Tax Benefits of Buying Shipping Containers vs Renting Self Storage

Understanding Storage Choices: Shipping Containers Tax Guide for Local Canadian Businesses

Every local business in Canada needs to make the most of every dollar spent. One of the choices they often face is: Where should they store their goods? They could buy or finance a shipping container or rent a space at a self-storage facility. But which option gives the best bang for their buck, especially when it comes to taxes?

Shipping containers aren't just for moving things across oceans. They're becoming popular as storage units for local businesses. Then there are self-storage units, which are easy to rent and come in handy sizes. Both options have their benefits, but they offer different tax perks.

In this guide, we'll break down the tax advantages for Canadian businesses. Whether you're considering a shipping container or a rental storage space, we've got the insights you need to make the right choice for your local business.
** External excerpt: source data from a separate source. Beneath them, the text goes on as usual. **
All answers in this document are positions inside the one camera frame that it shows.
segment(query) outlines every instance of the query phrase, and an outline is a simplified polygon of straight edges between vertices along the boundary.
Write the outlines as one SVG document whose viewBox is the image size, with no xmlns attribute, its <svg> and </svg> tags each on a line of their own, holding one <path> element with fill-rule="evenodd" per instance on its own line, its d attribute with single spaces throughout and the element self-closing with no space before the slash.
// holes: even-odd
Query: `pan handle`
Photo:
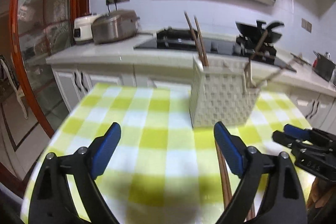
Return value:
<svg viewBox="0 0 336 224">
<path fill-rule="evenodd" d="M 257 20 L 257 28 L 262 29 L 263 25 L 266 24 L 264 21 Z"/>
<path fill-rule="evenodd" d="M 273 28 L 276 28 L 279 26 L 285 26 L 285 24 L 283 22 L 271 22 L 269 25 L 267 25 L 266 30 L 269 32 Z"/>
<path fill-rule="evenodd" d="M 321 58 L 321 55 L 319 53 L 317 53 L 315 51 L 313 51 L 313 53 L 317 56 L 318 59 Z"/>
</svg>

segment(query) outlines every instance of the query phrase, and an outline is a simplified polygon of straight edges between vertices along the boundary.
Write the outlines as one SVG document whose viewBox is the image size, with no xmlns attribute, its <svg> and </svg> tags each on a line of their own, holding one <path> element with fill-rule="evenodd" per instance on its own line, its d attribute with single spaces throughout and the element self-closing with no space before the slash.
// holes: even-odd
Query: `power cord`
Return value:
<svg viewBox="0 0 336 224">
<path fill-rule="evenodd" d="M 117 9 L 117 2 L 118 2 L 118 0 L 113 0 L 113 2 L 115 3 L 115 10 L 117 11 L 118 9 Z M 110 5 L 111 3 L 110 3 L 110 1 L 109 0 L 106 0 L 106 6 L 107 6 L 107 9 L 109 10 L 109 13 L 111 13 L 111 11 L 110 11 Z"/>
</svg>

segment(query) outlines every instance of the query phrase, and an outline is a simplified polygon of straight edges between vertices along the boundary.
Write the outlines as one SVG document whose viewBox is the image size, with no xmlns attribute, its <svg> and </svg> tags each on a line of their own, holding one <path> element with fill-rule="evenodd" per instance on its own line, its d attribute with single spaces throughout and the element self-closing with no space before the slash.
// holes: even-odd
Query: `cabinet handle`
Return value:
<svg viewBox="0 0 336 224">
<path fill-rule="evenodd" d="M 89 90 L 85 87 L 85 85 L 84 85 L 84 76 L 83 76 L 83 72 L 81 72 L 81 83 L 82 83 L 82 87 L 84 88 L 84 90 L 86 91 L 86 92 L 88 92 Z"/>
<path fill-rule="evenodd" d="M 74 72 L 73 74 L 74 74 L 74 76 L 75 76 L 75 85 L 76 85 L 77 89 L 79 89 L 79 91 L 82 92 L 82 89 L 81 89 L 80 86 L 78 86 L 78 84 L 77 84 L 77 74 L 76 74 L 76 72 Z"/>
<path fill-rule="evenodd" d="M 313 107 L 311 108 L 311 112 L 309 112 L 309 113 L 305 116 L 306 119 L 308 119 L 309 115 L 311 115 L 311 114 L 313 113 L 313 111 L 314 111 L 314 106 L 315 106 L 315 100 L 314 100 L 314 102 L 313 102 Z"/>
<path fill-rule="evenodd" d="M 320 101 L 317 102 L 316 111 L 309 117 L 309 119 L 313 118 L 316 115 L 317 111 L 319 110 L 319 107 L 320 107 Z"/>
</svg>

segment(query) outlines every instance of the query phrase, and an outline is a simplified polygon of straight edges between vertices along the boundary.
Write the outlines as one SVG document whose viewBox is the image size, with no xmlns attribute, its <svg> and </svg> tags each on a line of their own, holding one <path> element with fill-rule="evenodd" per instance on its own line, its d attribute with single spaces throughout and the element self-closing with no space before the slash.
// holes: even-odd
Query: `white rice cooker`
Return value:
<svg viewBox="0 0 336 224">
<path fill-rule="evenodd" d="M 102 14 L 78 17 L 73 23 L 73 38 L 76 45 L 93 42 L 91 26 L 94 20 Z"/>
</svg>

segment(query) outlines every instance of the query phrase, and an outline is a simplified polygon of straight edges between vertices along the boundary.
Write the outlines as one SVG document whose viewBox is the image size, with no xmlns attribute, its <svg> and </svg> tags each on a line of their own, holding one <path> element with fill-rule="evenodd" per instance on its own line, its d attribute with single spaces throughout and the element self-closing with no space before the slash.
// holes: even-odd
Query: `screw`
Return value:
<svg viewBox="0 0 336 224">
<path fill-rule="evenodd" d="M 284 151 L 280 153 L 280 156 L 283 157 L 284 159 L 288 159 L 289 157 L 288 153 Z"/>
<path fill-rule="evenodd" d="M 248 152 L 250 152 L 251 154 L 256 154 L 257 153 L 257 149 L 254 146 L 249 146 L 247 148 Z"/>
<path fill-rule="evenodd" d="M 87 147 L 82 146 L 81 148 L 78 149 L 78 153 L 81 155 L 85 154 L 87 152 Z"/>
<path fill-rule="evenodd" d="M 53 152 L 50 152 L 50 153 L 47 154 L 46 158 L 48 160 L 51 160 L 54 156 L 55 156 L 55 154 Z"/>
</svg>

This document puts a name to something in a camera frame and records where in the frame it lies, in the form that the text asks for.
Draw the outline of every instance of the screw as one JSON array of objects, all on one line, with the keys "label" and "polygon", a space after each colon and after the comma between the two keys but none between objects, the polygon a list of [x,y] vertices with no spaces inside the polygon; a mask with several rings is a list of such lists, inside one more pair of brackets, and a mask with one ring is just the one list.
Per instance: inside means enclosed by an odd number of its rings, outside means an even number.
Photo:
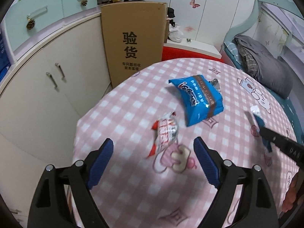
[{"label": "screw", "polygon": [[255,169],[256,171],[262,170],[261,166],[259,166],[258,164],[256,164],[256,165],[254,166],[254,169]]},{"label": "screw", "polygon": [[75,163],[75,165],[77,167],[83,166],[83,161],[82,160],[77,160],[76,163]]},{"label": "screw", "polygon": [[224,160],[224,165],[231,166],[232,162],[230,160],[226,159],[226,160]]},{"label": "screw", "polygon": [[45,167],[47,171],[51,171],[53,169],[53,165],[49,164]]}]

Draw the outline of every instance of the red and white candy wrapper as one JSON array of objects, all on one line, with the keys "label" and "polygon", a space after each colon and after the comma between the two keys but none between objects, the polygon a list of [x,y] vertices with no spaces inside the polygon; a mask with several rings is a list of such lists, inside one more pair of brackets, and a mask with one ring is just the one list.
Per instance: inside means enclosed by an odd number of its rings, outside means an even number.
[{"label": "red and white candy wrapper", "polygon": [[157,138],[148,157],[159,154],[177,141],[178,124],[175,119],[175,112],[168,113],[159,118],[153,124],[152,129],[157,130]]}]

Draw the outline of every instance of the finger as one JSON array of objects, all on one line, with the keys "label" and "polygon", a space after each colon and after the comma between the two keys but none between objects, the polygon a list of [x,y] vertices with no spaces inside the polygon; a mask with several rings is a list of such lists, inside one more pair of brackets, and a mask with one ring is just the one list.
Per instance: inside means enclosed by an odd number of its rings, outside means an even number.
[{"label": "finger", "polygon": [[297,184],[297,180],[298,180],[298,173],[296,173],[292,178],[289,188],[294,188],[295,185]]},{"label": "finger", "polygon": [[295,188],[289,188],[289,190],[285,195],[285,200],[288,203],[293,204],[295,202],[296,197],[297,197],[297,193],[295,192]]},{"label": "finger", "polygon": [[292,209],[292,207],[293,207],[293,204],[288,203],[288,202],[285,202],[285,203],[283,203],[283,205],[282,205],[282,212],[287,212],[287,211],[289,211],[290,209]]}]

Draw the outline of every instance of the pillow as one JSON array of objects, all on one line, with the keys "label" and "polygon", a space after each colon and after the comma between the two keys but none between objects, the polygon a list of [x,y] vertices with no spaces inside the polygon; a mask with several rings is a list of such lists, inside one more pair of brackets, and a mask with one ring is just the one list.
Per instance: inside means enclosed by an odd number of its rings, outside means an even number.
[{"label": "pillow", "polygon": [[275,59],[264,45],[251,37],[238,35],[235,37],[235,41],[238,47],[245,48],[256,61],[255,79],[286,99],[293,86],[289,67]]},{"label": "pillow", "polygon": [[238,45],[238,50],[243,58],[243,66],[245,67],[245,72],[251,77],[256,78],[258,70],[256,60],[254,60],[252,54],[250,54],[250,52],[247,51],[245,48]]}]

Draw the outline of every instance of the table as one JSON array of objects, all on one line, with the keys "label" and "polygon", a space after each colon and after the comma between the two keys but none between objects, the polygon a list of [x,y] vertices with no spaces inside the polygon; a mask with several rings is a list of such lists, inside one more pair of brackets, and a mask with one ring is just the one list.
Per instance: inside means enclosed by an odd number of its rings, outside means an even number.
[{"label": "table", "polygon": [[[224,111],[191,127],[185,126],[179,91],[169,79],[202,74],[217,78]],[[254,79],[226,64],[206,59],[175,59],[153,64],[108,93],[77,123],[75,162],[96,150],[106,138],[114,142],[114,154],[91,194],[111,228],[197,227],[216,189],[211,186],[193,152],[193,140],[201,136],[209,148],[236,165],[261,165],[281,211],[291,178],[298,171],[287,156],[274,147],[271,158],[256,133],[250,107],[258,105],[266,127],[295,140],[292,126],[279,103]],[[176,111],[180,147],[169,147],[163,157],[147,159],[155,139],[153,123]],[[172,155],[180,157],[180,164]],[[241,186],[225,221],[231,224]],[[78,225],[81,220],[75,209]]]}]

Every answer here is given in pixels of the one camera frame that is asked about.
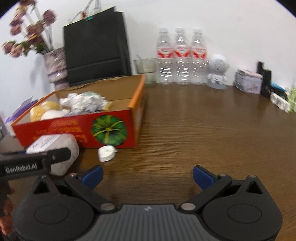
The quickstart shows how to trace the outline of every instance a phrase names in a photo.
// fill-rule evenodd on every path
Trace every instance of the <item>green plant graphic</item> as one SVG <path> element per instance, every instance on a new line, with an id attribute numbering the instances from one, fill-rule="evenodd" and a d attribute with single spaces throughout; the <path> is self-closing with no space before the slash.
<path id="1" fill-rule="evenodd" d="M 102 115 L 95 119 L 91 133 L 98 142 L 112 146 L 123 144 L 128 135 L 124 121 L 112 115 Z"/>

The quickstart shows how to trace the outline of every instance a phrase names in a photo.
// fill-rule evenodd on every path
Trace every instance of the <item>white wall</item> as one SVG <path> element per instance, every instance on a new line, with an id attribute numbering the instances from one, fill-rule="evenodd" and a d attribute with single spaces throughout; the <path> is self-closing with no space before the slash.
<path id="1" fill-rule="evenodd" d="M 81 11 L 88 0 L 38 0 L 40 12 L 54 10 L 54 46 L 63 45 L 62 27 Z M 184 27 L 188 37 L 202 28 L 209 53 L 227 57 L 232 84 L 236 68 L 256 69 L 257 60 L 273 71 L 273 81 L 291 85 L 296 66 L 296 18 L 275 0 L 102 0 L 102 8 L 117 6 L 125 13 L 131 59 L 155 57 L 158 28 Z M 11 39 L 10 10 L 0 21 L 0 43 Z M 40 98 L 52 91 L 41 56 L 12 59 L 0 54 L 0 111 L 10 115 L 24 99 Z"/>

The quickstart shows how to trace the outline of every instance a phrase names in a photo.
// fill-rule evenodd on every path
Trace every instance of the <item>red box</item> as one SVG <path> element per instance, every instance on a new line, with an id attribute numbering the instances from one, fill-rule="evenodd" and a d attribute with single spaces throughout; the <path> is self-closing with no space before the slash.
<path id="1" fill-rule="evenodd" d="M 112 101 L 110 110 L 30 122 L 29 109 L 12 123 L 21 145 L 28 147 L 46 134 L 70 133 L 84 148 L 99 148 L 104 145 L 113 145 L 116 148 L 136 147 L 146 103 L 144 75 L 99 80 L 55 91 L 34 106 L 44 101 L 58 102 L 59 98 L 65 98 L 69 93 L 81 94 L 86 91 L 93 91 Z"/>

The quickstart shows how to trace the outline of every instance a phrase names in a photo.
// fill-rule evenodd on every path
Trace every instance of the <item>wood grain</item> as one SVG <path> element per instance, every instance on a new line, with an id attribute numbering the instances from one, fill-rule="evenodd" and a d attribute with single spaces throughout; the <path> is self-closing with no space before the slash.
<path id="1" fill-rule="evenodd" d="M 283 227 L 277 241 L 296 240 L 296 114 L 270 100 L 228 87 L 147 88 L 148 103 L 140 142 L 120 149 L 104 167 L 95 189 L 116 204 L 181 204 L 200 192 L 192 169 L 201 165 L 234 179 L 259 176 L 278 204 Z M 81 151 L 69 172 L 98 164 L 97 150 Z M 33 179 L 13 181 L 17 204 Z"/>

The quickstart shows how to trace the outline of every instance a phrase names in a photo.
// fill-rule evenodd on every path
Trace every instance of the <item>red and white label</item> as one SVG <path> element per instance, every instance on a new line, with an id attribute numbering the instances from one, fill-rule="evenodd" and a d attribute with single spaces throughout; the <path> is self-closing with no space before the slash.
<path id="1" fill-rule="evenodd" d="M 177 46 L 175 54 L 177 58 L 188 58 L 190 57 L 190 49 L 188 46 Z"/>
<path id="2" fill-rule="evenodd" d="M 192 58 L 201 58 L 206 59 L 207 58 L 207 51 L 203 48 L 192 48 Z"/>
<path id="3" fill-rule="evenodd" d="M 157 49 L 158 58 L 173 58 L 174 49 L 171 47 L 159 47 Z"/>

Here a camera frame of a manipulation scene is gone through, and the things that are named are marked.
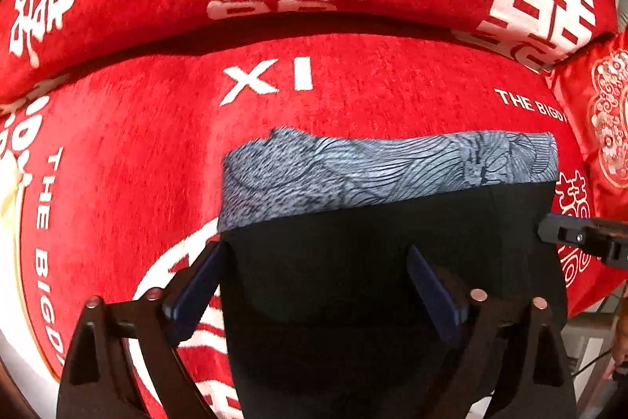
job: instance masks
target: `black garment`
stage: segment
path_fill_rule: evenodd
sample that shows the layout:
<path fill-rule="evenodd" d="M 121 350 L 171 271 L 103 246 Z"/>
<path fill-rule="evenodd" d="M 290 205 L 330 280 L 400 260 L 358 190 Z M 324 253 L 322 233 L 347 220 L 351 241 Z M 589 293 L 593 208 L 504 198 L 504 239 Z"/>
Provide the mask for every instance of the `black garment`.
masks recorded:
<path fill-rule="evenodd" d="M 274 219 L 222 234 L 228 353 L 247 419 L 420 417 L 447 347 L 406 275 L 414 244 L 469 289 L 542 296 L 558 328 L 556 249 L 536 236 L 554 182 L 470 188 Z M 497 379 L 497 343 L 477 398 Z"/>

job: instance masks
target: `black clamp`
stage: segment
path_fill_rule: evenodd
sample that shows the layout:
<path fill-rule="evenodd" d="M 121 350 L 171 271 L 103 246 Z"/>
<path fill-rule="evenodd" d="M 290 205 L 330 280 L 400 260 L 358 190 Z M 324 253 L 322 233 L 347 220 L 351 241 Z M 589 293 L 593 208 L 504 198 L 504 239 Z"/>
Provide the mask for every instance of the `black clamp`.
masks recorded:
<path fill-rule="evenodd" d="M 539 224 L 538 234 L 543 242 L 575 247 L 609 267 L 628 270 L 626 223 L 550 213 Z"/>
<path fill-rule="evenodd" d="M 208 242 L 165 289 L 140 299 L 87 301 L 65 361 L 58 419 L 148 419 L 126 355 L 125 338 L 137 339 L 161 404 L 170 419 L 217 419 L 177 355 L 202 318 L 225 271 L 227 247 Z"/>

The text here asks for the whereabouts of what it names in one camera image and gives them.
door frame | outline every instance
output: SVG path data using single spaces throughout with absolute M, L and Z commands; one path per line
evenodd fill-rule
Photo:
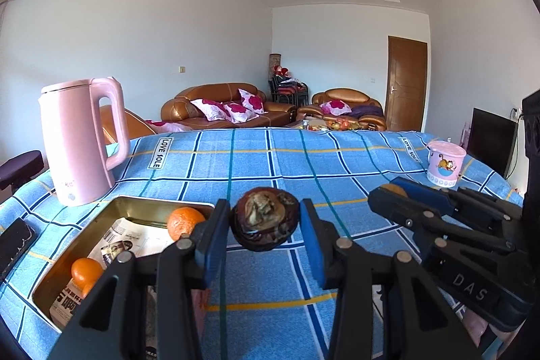
M 423 112 L 422 112 L 422 124 L 420 126 L 420 130 L 423 129 L 423 126 L 424 126 L 424 121 L 425 121 L 425 118 L 426 118 L 426 98 L 427 98 L 427 95 L 428 95 L 428 87 L 429 87 L 429 42 L 424 42 L 422 40 L 415 40 L 414 38 L 405 38 L 405 37 L 397 37 L 397 36 L 394 36 L 394 35 L 389 35 L 388 36 L 388 71 L 386 73 L 386 102 L 384 103 L 384 117 L 386 118 L 386 125 L 388 126 L 388 128 L 390 128 L 390 125 L 392 123 L 392 115 L 391 113 L 388 112 L 388 102 L 390 101 L 390 81 L 391 81 L 391 71 L 392 71 L 392 66 L 391 66 L 391 62 L 392 62 L 392 57 L 391 57 L 391 46 L 390 46 L 390 39 L 391 38 L 395 38 L 395 39 L 398 39 L 398 40 L 409 40 L 409 41 L 413 41 L 413 42 L 420 42 L 420 43 L 423 43 L 423 44 L 426 44 L 426 47 L 427 47 L 427 51 L 426 51 L 426 81 L 424 83 L 424 93 L 423 93 L 423 99 L 422 99 L 422 108 L 423 108 Z

blue plaid tablecloth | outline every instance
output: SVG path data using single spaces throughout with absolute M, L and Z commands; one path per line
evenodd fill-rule
M 172 144 L 161 169 L 149 169 L 159 140 Z M 407 153 L 403 138 L 414 147 Z M 0 205 L 0 232 L 22 217 L 38 234 L 0 285 L 0 314 L 34 360 L 47 358 L 58 333 L 32 304 L 31 292 L 77 234 L 119 195 L 231 205 L 258 186 L 311 198 L 319 216 L 335 223 L 367 250 L 418 255 L 409 231 L 372 213 L 369 191 L 397 176 L 431 186 L 427 143 L 434 137 L 405 132 L 315 133 L 285 128 L 221 129 L 133 140 L 129 158 L 114 169 L 115 186 L 100 201 L 75 208 L 58 202 L 48 172 Z M 109 153 L 115 145 L 109 146 Z M 521 204 L 493 170 L 467 156 L 459 186 Z M 449 298 L 456 312 L 461 305 Z M 263 253 L 242 249 L 229 235 L 226 263 L 212 289 L 202 338 L 206 359 L 322 359 L 328 350 L 335 292 L 311 276 L 302 235 Z M 374 353 L 382 350 L 382 318 L 374 308 Z

purple stool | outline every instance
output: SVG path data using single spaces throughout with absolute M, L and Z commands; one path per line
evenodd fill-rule
M 0 166 L 0 190 L 11 185 L 12 194 L 43 169 L 41 151 L 33 150 L 20 154 Z

black tv screen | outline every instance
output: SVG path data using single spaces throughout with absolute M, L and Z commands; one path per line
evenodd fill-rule
M 467 153 L 507 178 L 516 137 L 516 122 L 474 109 Z

kettle handle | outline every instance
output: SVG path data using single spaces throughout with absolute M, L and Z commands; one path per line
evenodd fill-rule
M 126 160 L 131 146 L 122 87 L 113 77 L 94 78 L 90 83 L 90 93 L 94 103 L 98 104 L 100 98 L 109 98 L 111 100 L 114 130 L 118 138 L 118 151 L 105 160 L 105 167 L 107 170 L 112 170 Z M 97 132 L 101 130 L 101 127 L 96 127 Z

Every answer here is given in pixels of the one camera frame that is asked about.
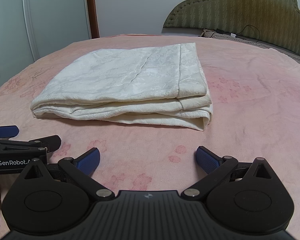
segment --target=pink bedspread
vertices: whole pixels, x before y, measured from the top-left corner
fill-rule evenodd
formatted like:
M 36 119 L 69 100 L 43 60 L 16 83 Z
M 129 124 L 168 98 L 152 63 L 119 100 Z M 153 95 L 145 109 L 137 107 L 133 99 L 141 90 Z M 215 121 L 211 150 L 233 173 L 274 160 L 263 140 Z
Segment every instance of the pink bedspread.
M 106 121 L 35 119 L 30 102 L 64 67 L 97 49 L 132 49 L 196 42 L 213 104 L 205 131 L 126 125 Z M 295 203 L 288 231 L 300 240 L 300 65 L 274 49 L 234 41 L 181 36 L 123 35 L 73 43 L 45 56 L 0 88 L 0 125 L 17 125 L 13 140 L 58 134 L 61 148 L 50 158 L 101 152 L 93 178 L 113 190 L 179 192 L 205 174 L 194 160 L 198 146 L 241 162 L 265 157 Z M 2 199 L 13 176 L 0 176 Z M 0 237 L 8 231 L 0 213 Z

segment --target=white wall
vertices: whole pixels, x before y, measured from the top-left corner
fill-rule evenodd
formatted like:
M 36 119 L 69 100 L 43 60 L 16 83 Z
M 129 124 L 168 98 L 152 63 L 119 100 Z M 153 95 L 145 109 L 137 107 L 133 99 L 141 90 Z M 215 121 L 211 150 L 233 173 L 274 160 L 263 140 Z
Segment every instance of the white wall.
M 168 14 L 182 1 L 184 0 L 96 0 L 100 36 L 162 34 L 162 26 Z M 180 33 L 191 36 L 201 34 L 199 30 L 186 29 L 180 30 Z

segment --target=green upholstered headboard
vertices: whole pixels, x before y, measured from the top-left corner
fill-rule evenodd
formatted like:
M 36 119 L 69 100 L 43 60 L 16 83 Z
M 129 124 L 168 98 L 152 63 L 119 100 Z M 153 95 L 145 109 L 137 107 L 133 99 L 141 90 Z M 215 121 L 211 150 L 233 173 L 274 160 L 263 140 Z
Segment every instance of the green upholstered headboard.
M 260 40 L 300 55 L 300 10 L 297 0 L 186 0 L 178 4 L 163 27 L 220 29 L 240 33 L 246 25 L 260 31 Z M 255 28 L 241 35 L 259 38 Z

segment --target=wardrobe door
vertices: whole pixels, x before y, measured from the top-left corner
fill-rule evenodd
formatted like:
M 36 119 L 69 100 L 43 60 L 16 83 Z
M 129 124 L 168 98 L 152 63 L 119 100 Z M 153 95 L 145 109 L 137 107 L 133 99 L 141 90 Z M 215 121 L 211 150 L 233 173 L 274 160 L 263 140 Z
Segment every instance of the wardrobe door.
M 88 40 L 85 0 L 28 0 L 39 57 Z
M 0 86 L 33 62 L 22 0 L 0 0 Z

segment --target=white blanket
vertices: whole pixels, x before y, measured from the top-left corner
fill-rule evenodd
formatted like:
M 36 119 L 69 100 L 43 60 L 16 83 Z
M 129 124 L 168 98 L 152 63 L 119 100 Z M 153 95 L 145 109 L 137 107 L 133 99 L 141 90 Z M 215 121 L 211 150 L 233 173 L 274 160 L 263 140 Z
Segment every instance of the white blanket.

  1. Capital Cost Allowance (CCA):

    • When you finance or purchase a shipping container, it's treated as a depreciable asset. This means you can deduct a portion of its cost each year. The amount you can deduct is based on prescribed rates set by the Canada Revenue Agency (CRA). This deduction is called the Capital Cost Allowance (CCA).
    • The specific CCA class that the shipping container falls under and the associated rate would determine the amount you can deduct each year. The CRA's guidelines would provide details on the appropriate CCA class for shipping containers.
  2. Interest Deductibility:

    • If you finance the purchase of a shipping container, the interest on that financing could be deductible for tax purposes as a business expense, provided the container is used to earn business income.
  3. Renting Storage Space:

    • Rent or lease expenses for storage space are generally fully deductible in the year they are incurred since they are considered current operating expenses.
    • There's no need to depreciate these costs over time, unlike with purchased assets.
  4. Cash Flow Implications:

    • Renting storage space may require less upfront cash compared to financing or buying a shipping container, which might be beneficial from a cash flow perspective.
    • However, once you've paid off a financed container, you might have lower ongoing costs compared to continuously renting storage space.
  5. Flexibility:

    • Renting storage space might offer more flexibility if your storage needs change frequently. For instance, it might be easier to expand or reduce rented space compared to buying or selling shipping containers.
  6. Sale of the Asset:

    • If you later sell the shipping container, there may be recaptured CCA if the sale price is more than the undepreciated capital cost, or a terminal loss if the sale price is less. This could have tax implications.